Chinese PLA General Hospital (301 Hospital)

Status and phase

Unknown

Phase 2

Conditions

Multiple Myeloma

Treatments

Biological: BCMA-PD1-CART Cell

Study type

Interventional

Funder types

Other

Identifiers

NCT04162119

HNYY-XYK-01

Details and patient eligibility

About

This is a single center, non-randomized, open-label, phase 2 study to evaluate the efficacy and safety of BCMA-PD1-CART cells therapy for patients with relapsed/refractory Multiple Myeloma.

Full description

Previous studies have found that multiple myeloma cells express PD-L1 at a high level. Therefore, the combination of anti-PD-1 or PD-L1 antibodies with CART therapy may further improve the clinical efficacy of CART cell for multiple myeloma.

The investigators screened PD-1 mutant that have high affinity bind with the PD-L1 ligand, and the affinity of the prepared mutant PD-1 Fc fusion protein to bind to PD-L1 reached clinical anti-PD-L1 antibody levels. The investigators prepared BCMA CART cells which secretes the mutant PD-1Fc fusion protein, and the prepared CART cell culture supernatant can well block the binding of PD-L1 to PD-1. Preclinical studies have shown that BCMA CART cells secreting mutant PD-1Fc fusion protein have a superior killing effect on PD-L1 positive multiple myeloma tumor cells to BCMA CART cells which does not express PD-1 fusion protein.

The trial was conducted to explore the safety and efficacy of BCMA-PD1-CART cells in Relapsed/Refractory Multiple Myeloma.

Enrollment

30 estimated patients

Sex

All

Ages

14 to 80 years old

Volunteers

No Healthy Volunteers

Inclusion criteria

Male or female, aged 14 to 80 years (including 14 and 80 years old).
The diagnosis was Refractory/relapsed multiple myeloma.(Meeting 1 of the follow 3 items)

A.Primary treatment patients with no effect after first and second line treatment.

B.Patients who relapsed after complete remission and failed to respond to two kind of therapy.

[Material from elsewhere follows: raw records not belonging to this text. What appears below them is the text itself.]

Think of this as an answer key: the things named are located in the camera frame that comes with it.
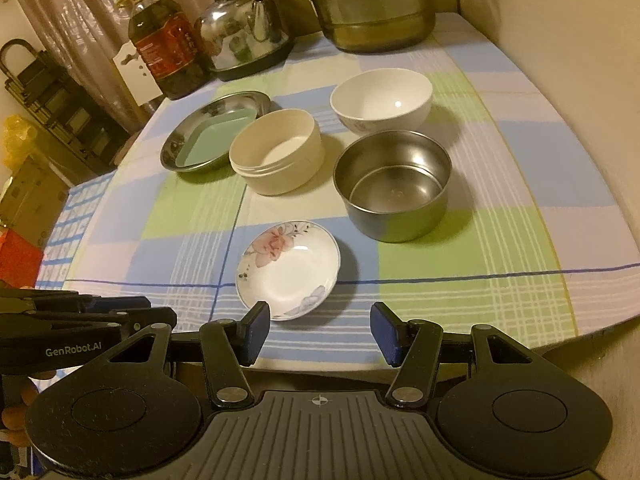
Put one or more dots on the red box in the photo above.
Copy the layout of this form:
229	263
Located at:
17	260

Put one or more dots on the beige curtain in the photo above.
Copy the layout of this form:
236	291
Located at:
75	10

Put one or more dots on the blue checked cloth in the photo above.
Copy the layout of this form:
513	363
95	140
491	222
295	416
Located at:
75	230

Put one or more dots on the white ceramic bowl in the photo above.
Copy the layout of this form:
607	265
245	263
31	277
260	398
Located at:
380	95

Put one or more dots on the stainless steel kettle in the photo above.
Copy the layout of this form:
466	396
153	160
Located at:
235	35

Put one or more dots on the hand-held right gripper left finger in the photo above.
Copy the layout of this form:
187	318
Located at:
257	330

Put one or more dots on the cardboard box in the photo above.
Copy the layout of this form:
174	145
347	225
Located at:
30	200

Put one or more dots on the checked pastel tablecloth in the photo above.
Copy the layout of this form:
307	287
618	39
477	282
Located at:
450	280

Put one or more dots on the cooking oil bottle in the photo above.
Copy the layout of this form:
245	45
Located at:
165	50

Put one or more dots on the black folding rack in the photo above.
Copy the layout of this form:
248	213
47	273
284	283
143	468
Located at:
55	105

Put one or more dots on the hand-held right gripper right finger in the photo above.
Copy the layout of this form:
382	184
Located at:
384	332

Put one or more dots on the cream round container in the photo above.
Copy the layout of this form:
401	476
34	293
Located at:
280	175

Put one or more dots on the yellow plastic bag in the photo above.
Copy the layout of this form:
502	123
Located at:
17	135

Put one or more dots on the person's left hand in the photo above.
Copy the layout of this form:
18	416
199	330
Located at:
29	391

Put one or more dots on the stainless steel steamer pot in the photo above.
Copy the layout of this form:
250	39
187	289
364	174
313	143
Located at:
375	15

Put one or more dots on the round steel plate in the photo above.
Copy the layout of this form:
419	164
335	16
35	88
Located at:
190	130

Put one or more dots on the small floral dish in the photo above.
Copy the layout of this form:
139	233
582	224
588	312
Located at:
290	270

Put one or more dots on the stainless steel bowl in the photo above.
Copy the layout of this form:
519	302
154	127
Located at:
395	220

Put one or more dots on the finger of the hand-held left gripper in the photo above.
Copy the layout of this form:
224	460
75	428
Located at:
150	317
125	303

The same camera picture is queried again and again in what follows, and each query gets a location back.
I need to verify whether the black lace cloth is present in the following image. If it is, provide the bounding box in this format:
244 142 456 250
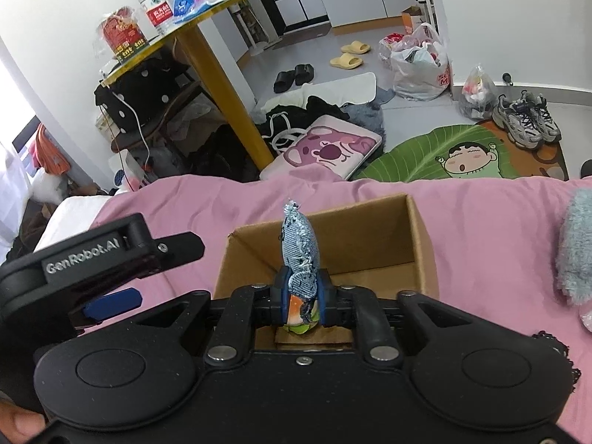
532 330 582 391

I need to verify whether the red and white plastic bag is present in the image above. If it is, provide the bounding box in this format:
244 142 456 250
378 32 408 68

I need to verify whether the small open cardboard box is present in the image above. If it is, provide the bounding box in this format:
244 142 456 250
400 6 424 33

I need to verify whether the small clear plastic bag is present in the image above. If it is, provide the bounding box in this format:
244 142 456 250
458 65 498 118

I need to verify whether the blue fluffy plush toy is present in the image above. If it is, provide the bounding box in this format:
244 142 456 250
554 189 592 308

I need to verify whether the clear water bottle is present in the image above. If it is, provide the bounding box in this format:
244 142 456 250
131 0 174 35

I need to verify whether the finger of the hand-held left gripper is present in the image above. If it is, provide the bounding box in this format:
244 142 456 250
155 232 207 266
68 287 143 329

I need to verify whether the pink bear tote bag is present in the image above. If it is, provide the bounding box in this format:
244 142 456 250
259 115 384 181

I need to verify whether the white plastic shopping bag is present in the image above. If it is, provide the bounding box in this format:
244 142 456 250
390 23 451 101

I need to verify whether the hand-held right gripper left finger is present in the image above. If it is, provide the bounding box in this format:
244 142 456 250
139 270 290 365

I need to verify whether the round gold-edged table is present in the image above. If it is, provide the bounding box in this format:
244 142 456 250
99 0 275 172

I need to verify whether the person's left hand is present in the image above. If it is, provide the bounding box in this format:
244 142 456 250
0 393 48 444

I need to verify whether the brown cardboard box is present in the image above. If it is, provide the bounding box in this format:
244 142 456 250
215 193 440 350

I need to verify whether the black polka dot bag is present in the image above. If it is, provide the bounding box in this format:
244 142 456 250
95 51 195 132

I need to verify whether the orange ball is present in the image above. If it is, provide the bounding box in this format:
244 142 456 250
276 199 321 336

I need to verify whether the white cable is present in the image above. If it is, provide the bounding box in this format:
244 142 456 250
111 90 153 177

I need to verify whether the orange cloth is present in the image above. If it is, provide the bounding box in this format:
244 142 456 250
28 122 70 176

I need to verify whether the pink bedsheet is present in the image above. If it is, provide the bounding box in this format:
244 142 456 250
69 173 592 408

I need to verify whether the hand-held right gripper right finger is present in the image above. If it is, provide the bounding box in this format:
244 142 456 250
318 271 468 365

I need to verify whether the grey fluffy rug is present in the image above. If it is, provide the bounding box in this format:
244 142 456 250
342 88 397 136

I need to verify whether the white floor mat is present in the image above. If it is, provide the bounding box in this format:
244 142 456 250
263 73 377 112

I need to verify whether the red snack jar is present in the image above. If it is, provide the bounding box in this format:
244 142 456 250
97 7 149 61

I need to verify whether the black clothes pile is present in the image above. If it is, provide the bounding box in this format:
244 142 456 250
252 95 352 155

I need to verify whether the green leaf cartoon rug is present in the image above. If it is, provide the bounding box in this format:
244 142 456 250
354 120 569 181

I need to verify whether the grey sneaker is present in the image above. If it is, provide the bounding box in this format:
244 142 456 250
522 91 562 143
491 95 545 149

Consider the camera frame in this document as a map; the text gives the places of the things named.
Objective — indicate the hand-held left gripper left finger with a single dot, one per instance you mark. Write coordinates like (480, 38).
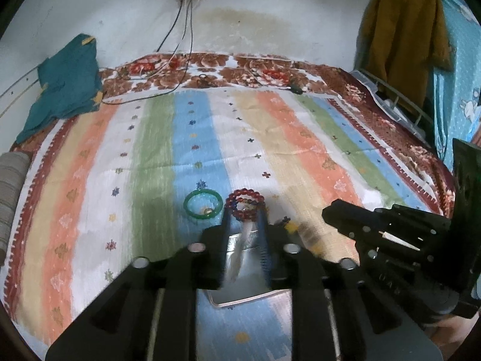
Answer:
(226, 240)

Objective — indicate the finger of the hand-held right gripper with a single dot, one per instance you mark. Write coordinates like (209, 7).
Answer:
(398, 259)
(353, 216)

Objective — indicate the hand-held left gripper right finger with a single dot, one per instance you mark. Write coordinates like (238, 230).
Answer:
(263, 240)

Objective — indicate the person's right forearm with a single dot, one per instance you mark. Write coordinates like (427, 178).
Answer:
(451, 332)

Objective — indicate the green bangle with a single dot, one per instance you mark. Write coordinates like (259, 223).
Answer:
(203, 192)

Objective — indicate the striped bedsheet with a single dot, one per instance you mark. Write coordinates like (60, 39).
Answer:
(112, 195)

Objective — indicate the metal rack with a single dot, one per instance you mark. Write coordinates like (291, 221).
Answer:
(398, 99)

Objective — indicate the small black device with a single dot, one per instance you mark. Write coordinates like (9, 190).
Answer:
(295, 90)

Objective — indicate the brown hanging garment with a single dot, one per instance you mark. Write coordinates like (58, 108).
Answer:
(402, 45)

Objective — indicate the grey striped pillow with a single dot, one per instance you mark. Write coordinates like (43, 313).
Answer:
(11, 195)

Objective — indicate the teal cloth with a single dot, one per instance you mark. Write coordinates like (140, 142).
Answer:
(64, 82)

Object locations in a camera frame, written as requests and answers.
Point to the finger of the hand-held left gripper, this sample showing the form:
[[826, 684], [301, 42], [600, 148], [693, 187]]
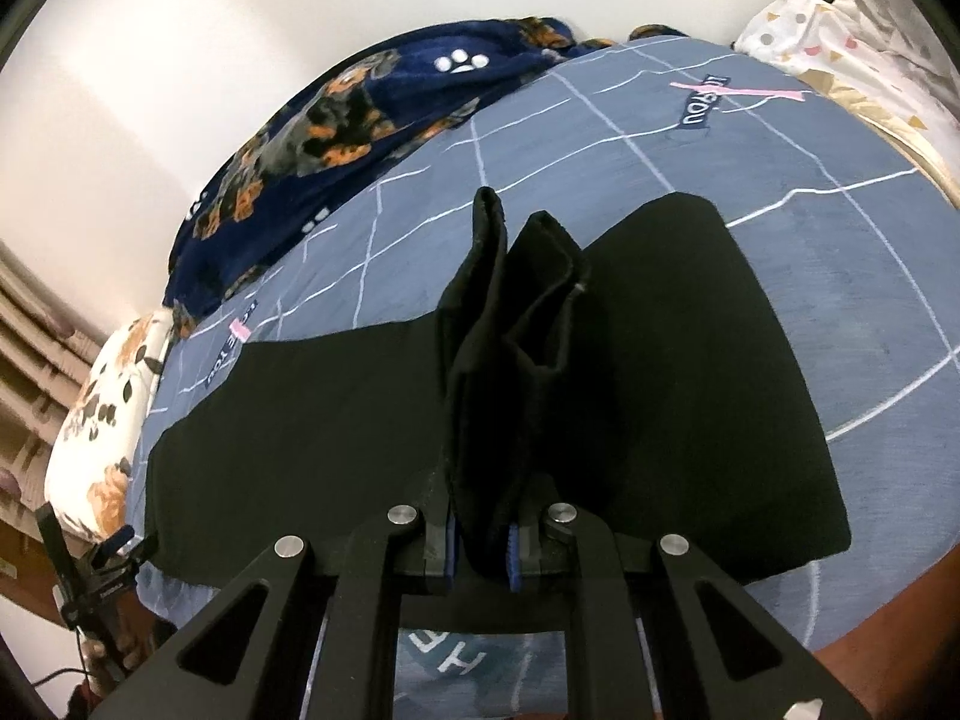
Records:
[[120, 549]]

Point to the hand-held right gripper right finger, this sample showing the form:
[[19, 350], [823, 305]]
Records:
[[516, 556]]

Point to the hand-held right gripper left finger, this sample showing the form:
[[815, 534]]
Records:
[[439, 540]]

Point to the black pants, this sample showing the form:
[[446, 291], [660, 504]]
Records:
[[675, 390]]

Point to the white floral pillow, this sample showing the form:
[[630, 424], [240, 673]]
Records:
[[97, 427]]

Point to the brown bedside furniture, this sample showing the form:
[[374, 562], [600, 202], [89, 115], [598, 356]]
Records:
[[30, 390]]

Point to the blue grid bedsheet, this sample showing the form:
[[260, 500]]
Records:
[[825, 277]]

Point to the navy dog print blanket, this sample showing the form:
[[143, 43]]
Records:
[[337, 112]]

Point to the white dotted quilt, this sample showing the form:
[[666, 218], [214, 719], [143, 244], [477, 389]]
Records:
[[885, 52]]

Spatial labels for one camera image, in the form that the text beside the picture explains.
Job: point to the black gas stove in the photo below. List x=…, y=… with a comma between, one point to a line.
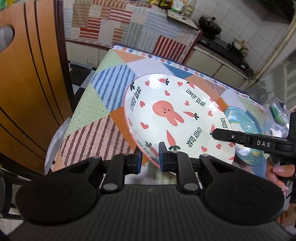
x=222, y=48

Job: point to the cream kitchen cabinet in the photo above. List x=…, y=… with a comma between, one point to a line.
x=208, y=62

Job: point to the teal fried egg plate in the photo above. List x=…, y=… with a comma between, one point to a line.
x=245, y=122

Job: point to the grey plastic basket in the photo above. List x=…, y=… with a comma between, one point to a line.
x=278, y=113

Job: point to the person's right hand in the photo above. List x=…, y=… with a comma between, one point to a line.
x=271, y=172

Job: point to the small glass pot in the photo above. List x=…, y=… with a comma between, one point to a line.
x=240, y=44

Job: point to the wooden chair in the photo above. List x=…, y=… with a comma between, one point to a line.
x=34, y=92

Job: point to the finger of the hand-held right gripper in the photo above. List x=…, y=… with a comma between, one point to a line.
x=242, y=138

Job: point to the patchwork tablecloth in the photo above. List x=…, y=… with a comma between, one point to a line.
x=106, y=92

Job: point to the cream drain pipe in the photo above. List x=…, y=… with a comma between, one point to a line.
x=278, y=53

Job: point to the black wok with lid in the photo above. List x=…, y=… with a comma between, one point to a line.
x=210, y=24

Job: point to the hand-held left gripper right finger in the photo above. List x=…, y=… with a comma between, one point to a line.
x=161, y=157

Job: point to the patchwork counter cloth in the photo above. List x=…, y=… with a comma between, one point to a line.
x=115, y=23

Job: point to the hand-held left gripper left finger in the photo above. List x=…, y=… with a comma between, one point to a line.
x=139, y=162

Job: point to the white rabbit print plate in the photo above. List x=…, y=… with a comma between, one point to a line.
x=171, y=111

C.the predicted survival is more than three months.
Flow cytometry or immunohistochemistry showed BCMA positive in tumor cells.
Patient or his or her legal guardian voluntarily participates in and signs an informed consent form.
No serious concomitant disease and major organ function is not serious abnormal.
No serious concomitant disease and major organ function is not serious abnormal.
the test meets the following indicators:

A.ALT/AST < 2.5 times the upper limit of normal (ULN) and total bilirubin≤34.2μmol/L.

B.WBC≥2.5×109/L.

C.PT/INR < 1.7 or PT was extended by less than 4 seconds.

Exclusion criteria

Women who are pregnant or breastfeeding.
Transduced positive T lymphocytes < 5% or amplified against CD3/CD28 stimulation < 5 times.
Active hepatitis B or hepatitis C, HIV/AIDS infection, any uncontrolled active infection.
Patients who are using steroid drugs throughout the body currently.
Patients who have received any gene therapy in the past.
Patients who are allergy to immunotherapy and related drugs.
Patients with heavy heart disease or poorly controlled high blood pressure.
Patients who received chemotherapy or radiation 4 weeks before the study began.
Patients who are participating in other clinical trials.